Instructions for the task: For this task, copy all of the data below exactly and skip the pictures.

Dataset content:
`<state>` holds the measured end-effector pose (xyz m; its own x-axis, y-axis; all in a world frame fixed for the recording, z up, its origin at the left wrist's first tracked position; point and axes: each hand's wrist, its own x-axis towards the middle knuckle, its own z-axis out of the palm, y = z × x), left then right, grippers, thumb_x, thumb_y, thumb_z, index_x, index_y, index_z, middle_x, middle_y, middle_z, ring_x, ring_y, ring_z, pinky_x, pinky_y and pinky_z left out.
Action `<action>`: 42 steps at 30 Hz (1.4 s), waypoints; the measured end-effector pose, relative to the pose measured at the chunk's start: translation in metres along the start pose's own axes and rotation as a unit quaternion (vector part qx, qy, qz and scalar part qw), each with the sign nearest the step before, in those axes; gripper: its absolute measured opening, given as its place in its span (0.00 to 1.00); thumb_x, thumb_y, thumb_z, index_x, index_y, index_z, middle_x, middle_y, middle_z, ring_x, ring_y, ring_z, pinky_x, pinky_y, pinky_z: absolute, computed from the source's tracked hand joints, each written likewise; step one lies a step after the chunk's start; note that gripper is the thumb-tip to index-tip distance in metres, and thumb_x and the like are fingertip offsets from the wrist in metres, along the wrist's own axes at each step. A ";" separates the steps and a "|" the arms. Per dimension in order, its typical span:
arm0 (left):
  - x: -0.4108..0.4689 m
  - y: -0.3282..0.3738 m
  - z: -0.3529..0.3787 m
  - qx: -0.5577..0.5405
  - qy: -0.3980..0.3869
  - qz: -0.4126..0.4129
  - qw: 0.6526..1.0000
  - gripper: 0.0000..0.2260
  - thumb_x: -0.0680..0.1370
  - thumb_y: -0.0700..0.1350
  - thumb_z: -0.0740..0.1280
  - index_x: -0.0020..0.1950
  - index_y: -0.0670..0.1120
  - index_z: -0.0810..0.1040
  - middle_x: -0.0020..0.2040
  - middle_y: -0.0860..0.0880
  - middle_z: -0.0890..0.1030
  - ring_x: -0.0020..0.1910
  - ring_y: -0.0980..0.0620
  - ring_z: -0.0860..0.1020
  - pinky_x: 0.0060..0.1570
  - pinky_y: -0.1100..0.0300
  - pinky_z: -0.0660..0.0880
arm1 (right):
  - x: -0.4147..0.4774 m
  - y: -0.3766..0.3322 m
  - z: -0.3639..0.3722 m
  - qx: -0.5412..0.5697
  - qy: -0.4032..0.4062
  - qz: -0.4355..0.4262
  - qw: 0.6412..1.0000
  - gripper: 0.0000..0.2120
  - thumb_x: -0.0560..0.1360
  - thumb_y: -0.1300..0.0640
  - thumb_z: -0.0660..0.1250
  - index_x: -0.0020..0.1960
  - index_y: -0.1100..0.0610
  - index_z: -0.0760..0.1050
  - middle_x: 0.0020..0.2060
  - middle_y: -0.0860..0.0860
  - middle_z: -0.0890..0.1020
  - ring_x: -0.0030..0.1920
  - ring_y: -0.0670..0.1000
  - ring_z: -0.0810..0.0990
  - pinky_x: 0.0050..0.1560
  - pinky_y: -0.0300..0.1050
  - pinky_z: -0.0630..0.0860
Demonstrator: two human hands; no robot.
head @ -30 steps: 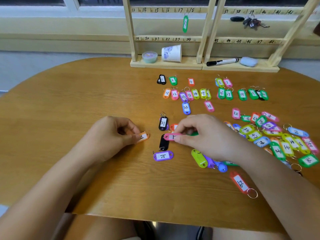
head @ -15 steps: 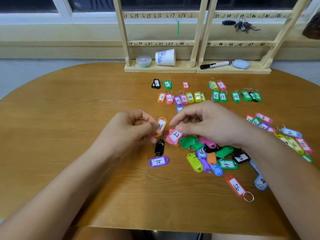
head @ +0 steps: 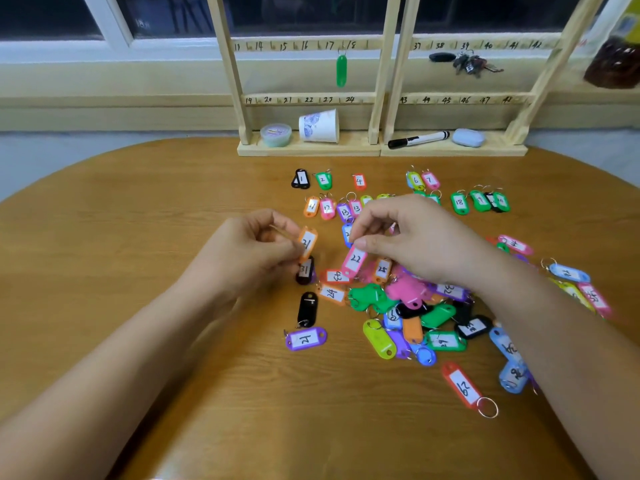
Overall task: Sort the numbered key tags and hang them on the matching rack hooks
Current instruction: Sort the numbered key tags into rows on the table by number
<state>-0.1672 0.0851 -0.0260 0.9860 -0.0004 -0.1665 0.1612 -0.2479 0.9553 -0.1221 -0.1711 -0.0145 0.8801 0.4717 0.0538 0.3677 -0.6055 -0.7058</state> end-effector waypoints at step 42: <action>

Response:
`<state>` holds the measured end-effector pose (xyz m; its own x-axis, y-axis; all in a world frame fixed for the recording, z up, its origin at the left wrist's first tracked position; point and axes: each hand's wrist, its own x-axis towards the middle knuckle, its own z-axis out of the palm, y = z × x), left then right, grippers, thumb_x, thumb_y, thumb_z, index_x, index_y, index_z, middle_x, middle_y, middle_z, ring_x, ring_y, ring_z, pinky_x, pinky_y and pinky_z left out.
Action `<action>`: 42 steps at 30 Hz (1.4 s), waypoints; the measured end-effector pose, relative to the pose measured at the chunk's start: translation in metres along the start pose's own axes and rotation as a unit quaternion (vector part qx, qy, qz and scalar part qw), each with the sign nearest the step before, in those axes; gripper: its absolute measured opening, given as its place in its span (0.00 to 1.00); thumb_x, thumb_y, thumb_z, index_x, index_y, index_z, middle_x, middle_y, middle_z, ring_x, ring_y, ring_z, pinky_x, pinky_y, pinky_z: absolute, computed from the source's tracked hand joints, each written likewise; step one lies a step after the chunk's start; note that gripper is the thumb-tip to index-tip distance in metres, and thumb_x and the like are fingertip offsets from the wrist in metres, along the wrist's own axes at each step. A ";" separates the steps and a "|" the arms. Per dimension in order, its typical span:
arm0 (left):
  - x: -0.4108..0.4689 m
  - y: -0.3282..0.3738 m
  - z: -0.3529..0.3787 m
  - qx: -0.5577..0.5405
  - qy: -0.3980..0.3869
  - qz: -0.4126..0.4129
  - qw: 0.6526..1.0000
  - gripper: 0.0000..0.2260
  - thumb_x: -0.0680..0.1370
  - thumb_y: -0.0700..0.1350
  - thumb_z: -0.0740..0.1280
  - index_x: -0.0020..0.1950
  - index_y: -0.0670..0.1120
  - index_z: -0.0810..0.1040
  - middle_x: -0.0020..0.2040
  - middle_y: -0.0860..0.0880
  - middle_z: -0.0890..0.1030
  - ring_x: -0.0020..0.1910
  - ring_y: -0.0980..0.0620
  - ring_z: -0.0860..0.1020
  - pinky_x: 0.0060..0.1570
  - pinky_y: -0.1100..0.0300
  - pinky_z: -0.0660..0.0880
arm1 (right):
  - x: -0.4147..0.4774 m
  - y: -0.3766..0.3322 m
  - z: -0.3639..0.3722 m
  - qx: -0.5412..0.5697
  - qy: -0.4032..0.4062
  - qz: -0.4355..0.4262
  - qw: 0.6412..1.0000
  - gripper: 0.0000..0.2120
  - thumb_x: -0.0560..0.1360
  - thumb_y: -0.1300..0.0640
  - thumb_z: -0.0660..0.1250
  - index_x: -0.0020..0.1960
  - index_y: -0.1100..0.0610
  - index_z: -0.0760..0.1050
  - middle_x: 0.0020..0.2060
  - middle_y: -0.0860..0.0860
  - middle_z: -0.0890..0.1020
  - ring_x: -0.0030..0.1920
  - ring_y: -0.0670..0.1000
  - ring_z: -0.0810..0.0990
  - pinky_x: 0.0050..0.1560
  - pinky_y: -0.0300..0.1050
  - pinky_z: -0.0630..0.0860
Demonstrator: two human hands; no robot.
head @ -30 steps: 
head @ -15 steps: 
head @ +0 steps: 
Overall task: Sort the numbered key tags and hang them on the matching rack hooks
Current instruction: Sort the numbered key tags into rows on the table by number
<state>-0.1672 0.0851 -0.0260 0.9860 -0.0004 -0.1665 0.1612 -0.2479 0.9553 -0.1221 -0.1711 -0.0145 0.8801 0.4717 0.0538 0.3677 -0.6055 -0.7058</state> end-effector waypoints at step 42: <action>

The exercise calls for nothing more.